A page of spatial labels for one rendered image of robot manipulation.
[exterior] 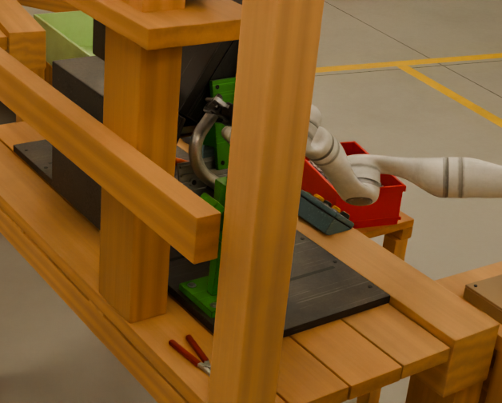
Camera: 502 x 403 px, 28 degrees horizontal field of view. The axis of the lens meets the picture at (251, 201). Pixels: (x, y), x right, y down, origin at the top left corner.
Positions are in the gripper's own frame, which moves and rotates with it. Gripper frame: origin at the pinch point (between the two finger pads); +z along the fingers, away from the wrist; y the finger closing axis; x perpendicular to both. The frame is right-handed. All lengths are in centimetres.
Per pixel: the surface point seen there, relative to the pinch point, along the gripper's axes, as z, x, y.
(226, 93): 2.8, -6.4, -1.0
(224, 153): 2.8, 4.5, -9.7
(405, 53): 323, -235, -281
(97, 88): 16.1, 10.0, 19.5
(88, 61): 33.3, 2.2, 18.4
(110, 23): -26, 10, 43
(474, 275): -28, -8, -70
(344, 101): 268, -151, -220
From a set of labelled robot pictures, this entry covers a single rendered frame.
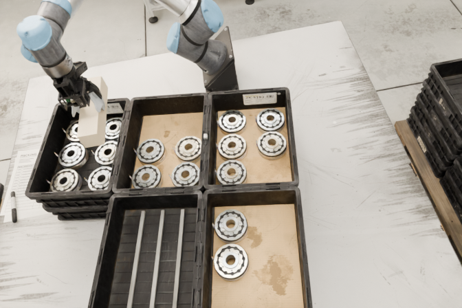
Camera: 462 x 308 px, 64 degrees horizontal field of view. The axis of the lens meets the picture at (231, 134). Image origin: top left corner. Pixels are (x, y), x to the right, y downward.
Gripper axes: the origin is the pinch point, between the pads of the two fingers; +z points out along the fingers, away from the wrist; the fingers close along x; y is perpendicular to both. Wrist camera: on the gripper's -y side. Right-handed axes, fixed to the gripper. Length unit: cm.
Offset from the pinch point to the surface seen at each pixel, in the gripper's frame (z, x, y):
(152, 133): 25.8, 12.4, -5.2
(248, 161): 26, 47, 15
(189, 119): 25.8, 27.2, -8.5
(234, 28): 109, 59, -156
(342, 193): 39, 78, 28
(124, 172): 19.4, 3.9, 14.0
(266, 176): 26, 52, 22
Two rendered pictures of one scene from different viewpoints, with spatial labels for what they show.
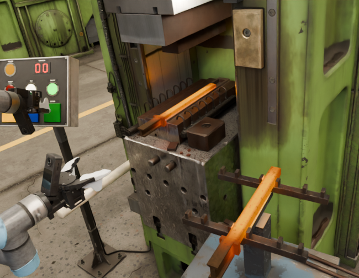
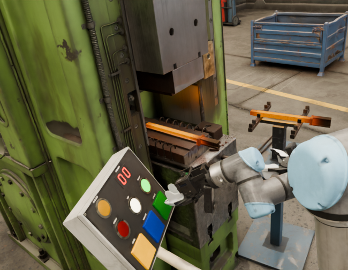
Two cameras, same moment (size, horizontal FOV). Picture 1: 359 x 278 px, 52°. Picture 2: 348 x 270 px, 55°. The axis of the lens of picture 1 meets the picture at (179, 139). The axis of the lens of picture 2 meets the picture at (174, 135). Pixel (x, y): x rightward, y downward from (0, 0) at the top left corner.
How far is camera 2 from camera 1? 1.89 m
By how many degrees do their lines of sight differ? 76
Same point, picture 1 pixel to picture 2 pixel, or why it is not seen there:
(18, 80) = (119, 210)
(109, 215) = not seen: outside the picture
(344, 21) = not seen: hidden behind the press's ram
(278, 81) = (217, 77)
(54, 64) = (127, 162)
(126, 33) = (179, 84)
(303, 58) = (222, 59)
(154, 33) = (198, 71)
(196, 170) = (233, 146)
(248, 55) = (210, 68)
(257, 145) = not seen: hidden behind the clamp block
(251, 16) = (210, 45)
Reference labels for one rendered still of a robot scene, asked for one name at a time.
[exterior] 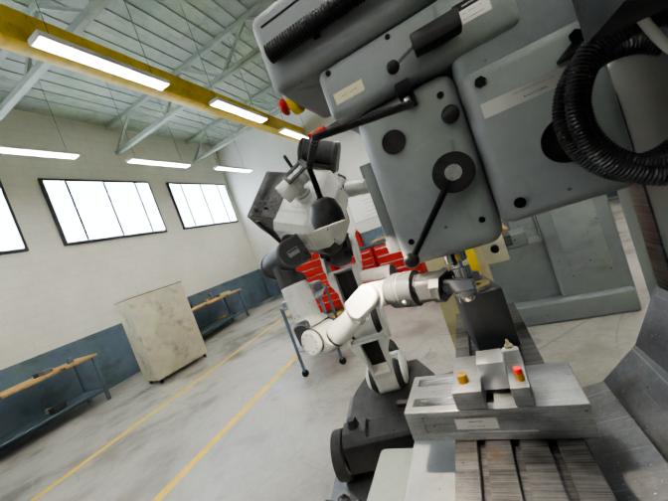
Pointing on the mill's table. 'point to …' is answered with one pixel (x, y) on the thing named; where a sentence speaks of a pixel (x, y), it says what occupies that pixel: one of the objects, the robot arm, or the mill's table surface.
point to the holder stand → (488, 317)
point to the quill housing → (419, 133)
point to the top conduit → (307, 28)
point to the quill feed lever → (451, 162)
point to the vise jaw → (475, 399)
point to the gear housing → (334, 83)
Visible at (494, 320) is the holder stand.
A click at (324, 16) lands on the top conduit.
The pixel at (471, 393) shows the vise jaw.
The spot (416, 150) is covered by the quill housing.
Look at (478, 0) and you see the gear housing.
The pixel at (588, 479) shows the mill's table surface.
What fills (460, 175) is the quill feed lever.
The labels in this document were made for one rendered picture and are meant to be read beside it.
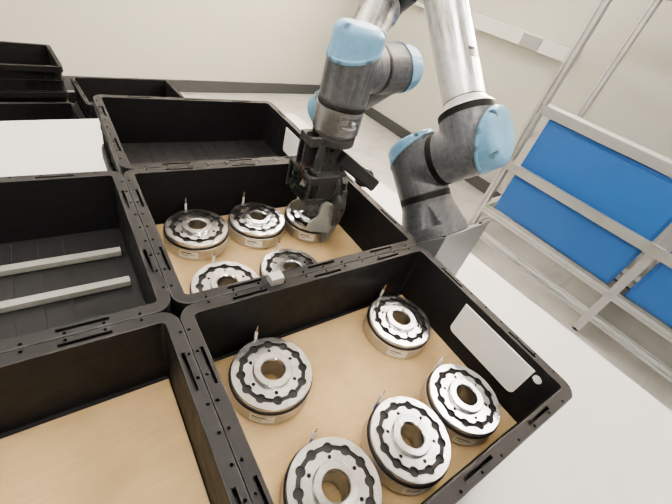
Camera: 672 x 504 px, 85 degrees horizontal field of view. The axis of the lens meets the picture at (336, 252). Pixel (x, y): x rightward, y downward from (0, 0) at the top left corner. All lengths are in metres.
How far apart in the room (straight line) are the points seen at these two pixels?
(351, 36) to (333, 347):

What the task asks
Copy the lines of the entries above that mention "stand".

Exercise solution
point to the holder stand → (488, 317)
Visible at (494, 320) is the holder stand.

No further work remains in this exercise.